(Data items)
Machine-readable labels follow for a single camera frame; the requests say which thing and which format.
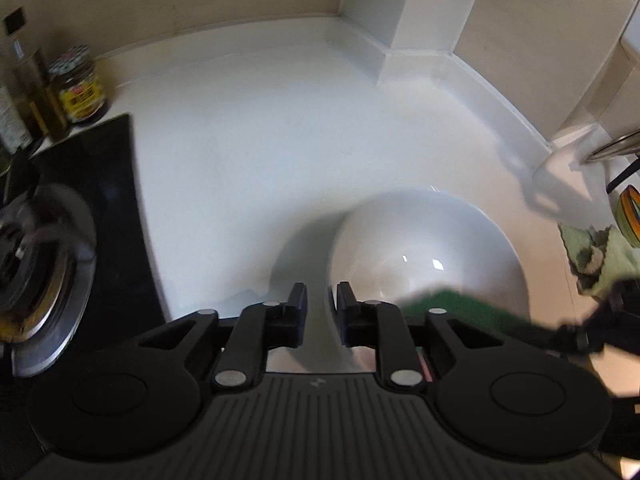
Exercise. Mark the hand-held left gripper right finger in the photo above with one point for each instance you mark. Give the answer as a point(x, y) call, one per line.
point(343, 312)

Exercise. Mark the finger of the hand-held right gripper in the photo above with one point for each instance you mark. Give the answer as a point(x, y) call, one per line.
point(600, 325)

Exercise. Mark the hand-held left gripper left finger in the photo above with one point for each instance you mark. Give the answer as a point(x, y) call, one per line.
point(299, 312)

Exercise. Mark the white ceramic bowl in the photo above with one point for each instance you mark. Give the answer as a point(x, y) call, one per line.
point(415, 240)

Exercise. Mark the green and pink sponge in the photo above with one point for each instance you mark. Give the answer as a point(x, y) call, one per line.
point(460, 307)

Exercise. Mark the green dish cloth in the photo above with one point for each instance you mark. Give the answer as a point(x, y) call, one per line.
point(616, 255)

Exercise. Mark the striped colourful item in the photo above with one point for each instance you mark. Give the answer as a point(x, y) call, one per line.
point(631, 212)

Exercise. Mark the metal rimmed pot lid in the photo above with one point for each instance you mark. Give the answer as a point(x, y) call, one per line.
point(617, 146)

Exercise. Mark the black glass cooktop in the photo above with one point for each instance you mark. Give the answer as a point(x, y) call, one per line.
point(115, 210)

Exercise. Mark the gas stove burner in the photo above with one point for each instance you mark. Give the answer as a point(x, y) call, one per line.
point(45, 280)

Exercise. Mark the sauce jar with checked lid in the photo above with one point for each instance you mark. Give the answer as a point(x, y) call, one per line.
point(80, 90)

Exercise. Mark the glass oil bottle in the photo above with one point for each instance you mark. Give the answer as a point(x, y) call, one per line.
point(37, 90)

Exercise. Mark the dark bottle with white label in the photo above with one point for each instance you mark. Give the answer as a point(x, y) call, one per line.
point(12, 120)

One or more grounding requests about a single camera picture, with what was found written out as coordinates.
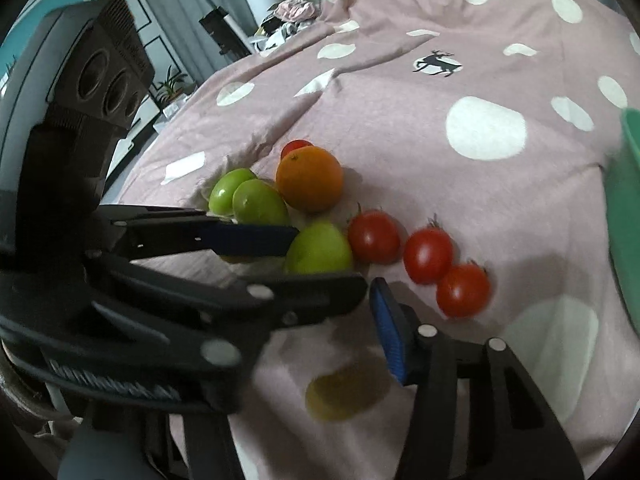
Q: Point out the orange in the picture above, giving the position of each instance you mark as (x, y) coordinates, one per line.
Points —
(310, 180)

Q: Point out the pile of clothes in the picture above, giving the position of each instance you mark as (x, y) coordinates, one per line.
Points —
(292, 12)

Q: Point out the upright vacuum cleaner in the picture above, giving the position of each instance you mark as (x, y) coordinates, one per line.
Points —
(222, 30)

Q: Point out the red tomato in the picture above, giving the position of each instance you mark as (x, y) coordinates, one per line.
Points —
(295, 147)
(427, 255)
(462, 290)
(374, 237)

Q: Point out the potted plant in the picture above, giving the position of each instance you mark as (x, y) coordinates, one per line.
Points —
(172, 85)

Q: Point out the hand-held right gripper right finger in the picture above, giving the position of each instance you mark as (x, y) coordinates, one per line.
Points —
(387, 330)

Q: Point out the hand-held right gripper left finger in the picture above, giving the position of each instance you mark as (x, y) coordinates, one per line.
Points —
(210, 450)

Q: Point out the pink polka-dot blanket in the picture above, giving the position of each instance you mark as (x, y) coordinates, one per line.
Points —
(400, 110)

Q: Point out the yellowish green jujube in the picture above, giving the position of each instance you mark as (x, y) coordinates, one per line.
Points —
(345, 390)

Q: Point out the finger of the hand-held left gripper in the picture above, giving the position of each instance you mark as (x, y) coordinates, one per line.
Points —
(250, 240)
(300, 297)

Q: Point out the green bowl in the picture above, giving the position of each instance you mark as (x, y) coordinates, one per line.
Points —
(625, 200)

» **Assigned task**: Could the data above be reproduced exactly, with the pictures left out?

» **Answer box**:
Machine-readable labels follow for a single camera frame; the requests say which thing and which format.
Exercise. Mark the hand-held left gripper right finger in the photo above with one point for each instance you mark. Give the answer as a point(x, y) call, one per line.
point(343, 312)

Exercise. Mark the finger of the hand-held right gripper in the photo above with one point for each instance you mark. Give the answer as a point(x, y) call, one per line.
point(600, 325)

Exercise. Mark the hand-held left gripper left finger in the photo above with one point for each instance you mark. Give the answer as a point(x, y) call, one per line.
point(299, 312)

Exercise. Mark the white ceramic bowl in the photo above with one point for each instance you mark. Give the answer as a point(x, y) call, one per line.
point(415, 240)

Exercise. Mark the green and pink sponge in the photo above with one point for each instance you mark. Give the answer as a point(x, y) call, one per line.
point(460, 307)

Exercise. Mark the green dish cloth in the photo above with one point for each instance you mark. Give the answer as a point(x, y) call, one per line.
point(616, 255)

Exercise. Mark the striped colourful item in the photo above with one point for each instance you mark. Give the answer as a point(x, y) call, one per line.
point(631, 212)

Exercise. Mark the metal rimmed pot lid in the photo above with one point for each instance you mark. Give the answer as a point(x, y) call, one per line.
point(617, 146)

Exercise. Mark the black glass cooktop in the photo above with one point for each instance you mark. Give the answer as a point(x, y) call, one per line.
point(115, 210)

Exercise. Mark the gas stove burner in the photo above with one point for each instance you mark. Give the answer as a point(x, y) call, one per line.
point(45, 280)

Exercise. Mark the sauce jar with checked lid in the photo above with one point for each instance you mark. Give the answer as a point(x, y) call, one per line.
point(80, 90)

Exercise. Mark the glass oil bottle in the photo above with one point for each instance you mark. Give the answer as a point(x, y) call, one per line.
point(37, 90)

Exercise. Mark the dark bottle with white label in the photo above with one point for each instance you mark. Give the answer as a point(x, y) call, one per line.
point(12, 120)

One or more grounding requests about a single camera picture, with what was found written out as coordinates.
Q: Point out the orange in the picture above, giving the position of each instance you mark as (x, y) coordinates, one per line.
Points —
(310, 180)

Q: Point out the pile of clothes in the picture above, giving the position of each instance you mark as (x, y) coordinates, one per line.
Points —
(292, 12)

Q: Point out the upright vacuum cleaner in the picture above, giving the position of each instance you mark as (x, y) coordinates, one per line.
Points —
(222, 30)

Q: Point out the red tomato in the picture above, giving the position of each instance you mark as (x, y) coordinates, one per line.
Points —
(295, 147)
(427, 255)
(462, 290)
(374, 237)

Q: Point out the potted plant in the picture above, giving the position of each instance you mark as (x, y) coordinates, one per line.
Points —
(172, 85)

Q: Point out the hand-held right gripper right finger in the picture above, giving the position of each instance you mark as (x, y) coordinates, one per line.
Points —
(387, 330)

Q: Point out the hand-held right gripper left finger in the picture above, giving the position of each instance you mark as (x, y) coordinates, one per line.
Points —
(210, 450)

Q: Point out the pink polka-dot blanket in the picture above, giving the position of each instance you mark as (x, y) coordinates, one per line.
Points —
(400, 110)

Q: Point out the yellowish green jujube in the picture above, giving the position of each instance you mark as (x, y) coordinates, one per line.
Points —
(345, 390)

Q: Point out the finger of the hand-held left gripper in the picture above, giving the position of each instance you mark as (x, y) coordinates, one per line.
Points —
(250, 240)
(300, 297)

Q: Point out the green bowl in the picture above, giving the position of each instance you mark as (x, y) coordinates, one per line.
Points —
(625, 200)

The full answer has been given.